Rain and gale last night, but the wind has since died down: all I hear now is a steady drip against the panes.
Monday morning of the last week before Christmas. I am up at 5 a.m., making coffee, emptying the dishwasher, considering my days. On Saturday my mother-in-law called to assign me my holiday tasks--mostly bread baking--so that job will be added to the mix. I'm getting a haircut today and may be going out to play music at some point this week. I've got shopping and wrapping to finish. I'll do my exercises and take walks and read books and work on poems.
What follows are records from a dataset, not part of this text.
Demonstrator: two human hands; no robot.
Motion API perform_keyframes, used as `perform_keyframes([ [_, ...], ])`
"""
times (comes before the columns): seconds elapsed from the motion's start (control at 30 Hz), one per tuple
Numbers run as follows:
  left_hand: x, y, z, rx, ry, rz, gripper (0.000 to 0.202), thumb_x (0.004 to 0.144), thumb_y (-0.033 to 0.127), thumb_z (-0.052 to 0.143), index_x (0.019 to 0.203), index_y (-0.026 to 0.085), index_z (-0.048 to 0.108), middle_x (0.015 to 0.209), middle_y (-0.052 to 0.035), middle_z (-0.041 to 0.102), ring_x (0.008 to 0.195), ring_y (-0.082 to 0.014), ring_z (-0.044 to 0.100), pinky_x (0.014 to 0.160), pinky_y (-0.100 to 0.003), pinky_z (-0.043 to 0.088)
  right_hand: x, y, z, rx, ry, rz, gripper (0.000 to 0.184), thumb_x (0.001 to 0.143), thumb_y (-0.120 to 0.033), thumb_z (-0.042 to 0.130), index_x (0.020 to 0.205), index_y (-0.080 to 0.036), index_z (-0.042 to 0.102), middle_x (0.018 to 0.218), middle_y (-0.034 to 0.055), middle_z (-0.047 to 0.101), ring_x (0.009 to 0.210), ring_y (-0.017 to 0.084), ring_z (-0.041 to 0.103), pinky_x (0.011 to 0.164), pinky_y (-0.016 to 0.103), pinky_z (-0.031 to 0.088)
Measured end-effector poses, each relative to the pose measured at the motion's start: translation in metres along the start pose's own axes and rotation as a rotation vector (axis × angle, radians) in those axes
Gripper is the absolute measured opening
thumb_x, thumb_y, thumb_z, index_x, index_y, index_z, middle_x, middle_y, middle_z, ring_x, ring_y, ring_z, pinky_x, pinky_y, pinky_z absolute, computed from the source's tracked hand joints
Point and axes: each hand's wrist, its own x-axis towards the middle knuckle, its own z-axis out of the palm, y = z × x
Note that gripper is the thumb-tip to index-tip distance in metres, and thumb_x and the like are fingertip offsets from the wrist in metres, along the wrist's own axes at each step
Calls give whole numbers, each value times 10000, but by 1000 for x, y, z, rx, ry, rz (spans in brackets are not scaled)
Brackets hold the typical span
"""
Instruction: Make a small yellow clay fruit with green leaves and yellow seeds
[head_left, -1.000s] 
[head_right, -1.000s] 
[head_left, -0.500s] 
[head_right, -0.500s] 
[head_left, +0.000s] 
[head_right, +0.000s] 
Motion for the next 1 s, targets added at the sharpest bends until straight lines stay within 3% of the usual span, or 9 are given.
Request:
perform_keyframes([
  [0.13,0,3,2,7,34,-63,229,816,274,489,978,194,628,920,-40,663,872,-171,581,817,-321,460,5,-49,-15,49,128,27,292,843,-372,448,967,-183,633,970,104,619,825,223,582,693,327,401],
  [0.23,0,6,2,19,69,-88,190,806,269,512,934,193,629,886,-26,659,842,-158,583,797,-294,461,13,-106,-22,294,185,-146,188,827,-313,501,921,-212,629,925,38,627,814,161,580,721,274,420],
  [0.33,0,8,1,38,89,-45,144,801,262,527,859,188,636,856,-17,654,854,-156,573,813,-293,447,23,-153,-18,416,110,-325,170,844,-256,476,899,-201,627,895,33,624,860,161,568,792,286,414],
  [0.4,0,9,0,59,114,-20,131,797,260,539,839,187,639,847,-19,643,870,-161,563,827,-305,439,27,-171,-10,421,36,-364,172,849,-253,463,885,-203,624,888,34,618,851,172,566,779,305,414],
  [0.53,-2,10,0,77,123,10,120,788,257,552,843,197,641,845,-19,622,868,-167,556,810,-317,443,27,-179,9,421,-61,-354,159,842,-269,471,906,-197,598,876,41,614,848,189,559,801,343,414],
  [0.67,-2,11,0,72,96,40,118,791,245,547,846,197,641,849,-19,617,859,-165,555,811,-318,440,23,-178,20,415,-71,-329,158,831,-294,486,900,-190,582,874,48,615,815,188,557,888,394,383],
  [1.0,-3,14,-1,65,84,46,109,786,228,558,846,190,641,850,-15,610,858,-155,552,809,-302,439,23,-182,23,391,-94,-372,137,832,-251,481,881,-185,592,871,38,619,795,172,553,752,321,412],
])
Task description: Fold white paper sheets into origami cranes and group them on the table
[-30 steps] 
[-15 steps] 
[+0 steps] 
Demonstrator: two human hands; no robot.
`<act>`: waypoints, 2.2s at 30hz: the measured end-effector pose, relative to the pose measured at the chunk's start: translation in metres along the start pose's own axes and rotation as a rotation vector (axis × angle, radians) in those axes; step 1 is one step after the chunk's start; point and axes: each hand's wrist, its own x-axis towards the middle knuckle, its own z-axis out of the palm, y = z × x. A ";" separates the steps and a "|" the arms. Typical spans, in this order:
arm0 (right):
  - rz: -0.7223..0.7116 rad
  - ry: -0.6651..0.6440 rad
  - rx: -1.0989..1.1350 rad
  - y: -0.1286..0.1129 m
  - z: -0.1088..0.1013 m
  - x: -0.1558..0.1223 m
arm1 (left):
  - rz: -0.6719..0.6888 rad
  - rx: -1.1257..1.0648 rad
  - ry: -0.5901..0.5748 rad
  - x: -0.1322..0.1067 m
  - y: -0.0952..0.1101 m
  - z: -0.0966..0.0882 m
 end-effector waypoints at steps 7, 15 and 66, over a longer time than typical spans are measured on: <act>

It will be a this-and-that week, small bustles but gloriously free of schedule.
Yesterday was downright lazy. I never left the house, a rare thing for me. I barely got off the couch, highly irregular if I'm not sick. Instead, I made a fire and sat next to it all day long--reading, working on revisions, organizing small sheafs of drafts. Eventually I moved to another couch and watched the Bills stomp the Cowboys. During commercials I made dinner. That was the extent of my physical labor.
I certainly won't have another day like that--my bones hate too much sitting--but it was enjoyable as a novelty, kind of like eating Doritos is enjoyable. As Tom continued his mysterious painting and drilling in the basement, the cat blinked by the fire, and my mind wandered among words, demanding nothing of itself. A certain ease of body and thought. Of course I am also in love, so that colors everything.
But today returns to briskness. The rain drums down, and T yawns as he opens and closes a dresser drawer, and the cat washes the tip of his tail. I wonder how many branches blew down in the night, how many loaves of bread to bake for the weekend, whether any of the words I wrote yesterday will make sense in new daylight. Being alive is a wonder.